Due to the invasive nature of the project, the restoration efforts were opposed by the inhabitants of Agbogbloshie. KLERP required people to leave the area, which was the only home for a majority of squatters. The Accra Metropolitan Assembly continually tried to evict people but were met with a great deal of resistance.

In 2014, the NGO Pure Earth funded the creation of a copper wire recycling center within Agbogbloshie and helped install several automated machines to simplify the removal of plastic coating from wires and reduce burning. The efforts appeared to be moderately successful, but burning continued.

From 2017, the German government supported Ghana in introducing sustainable e-waste management.
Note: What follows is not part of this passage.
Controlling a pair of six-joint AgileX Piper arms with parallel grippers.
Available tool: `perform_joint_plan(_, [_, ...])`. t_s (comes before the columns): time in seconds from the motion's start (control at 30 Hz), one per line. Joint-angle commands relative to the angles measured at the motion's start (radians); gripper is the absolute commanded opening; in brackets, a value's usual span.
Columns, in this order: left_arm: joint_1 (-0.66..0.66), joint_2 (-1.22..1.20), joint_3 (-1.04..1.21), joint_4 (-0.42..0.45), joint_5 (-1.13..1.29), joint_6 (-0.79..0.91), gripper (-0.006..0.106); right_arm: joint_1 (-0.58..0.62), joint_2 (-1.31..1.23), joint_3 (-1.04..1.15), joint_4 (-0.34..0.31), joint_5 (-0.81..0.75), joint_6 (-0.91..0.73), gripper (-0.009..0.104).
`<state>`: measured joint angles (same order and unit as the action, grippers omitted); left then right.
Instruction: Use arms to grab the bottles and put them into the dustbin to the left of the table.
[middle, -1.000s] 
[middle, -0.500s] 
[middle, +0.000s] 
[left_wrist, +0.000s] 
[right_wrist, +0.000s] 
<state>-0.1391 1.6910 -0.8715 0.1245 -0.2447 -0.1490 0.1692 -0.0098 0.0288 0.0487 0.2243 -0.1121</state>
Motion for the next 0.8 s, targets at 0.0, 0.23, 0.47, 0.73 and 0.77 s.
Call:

An e-waste programme was implemented by Deutsche Gesellschaft für Internationale Zusammenarbeit, in partnership with the Ghanaian Ministry of Environment Science Technology and Innovation. In 2019, a training facility, a health clinic, and a football pitch were provided.

==Attempted demolition==
In July 2021, the Ghanaian government attempted to demolish and clear the Agbogbloshie settlement and recycling site, but scrap workers returned to the area following President John Mahama's inauguration in 2025.

==In popular culture==
- The official video of Placebo's cover of Talk Talk's song "Life's What You Make It" starts with the line "This film is dedicated to the workers of Agbogbloshie" and ends with "When you get rid of your cellphone, computer and home appliances, your cast-offs often go on a voyage across the oceans to Agbogbloshie. Agbogbloshie is a former wetland, which is now home to one of the world's largest electronic waste dumps. Here, young men and boys smash and burn electronic devices to salvage the metals inside them". The whole video was shot on site at Agbogbloshie.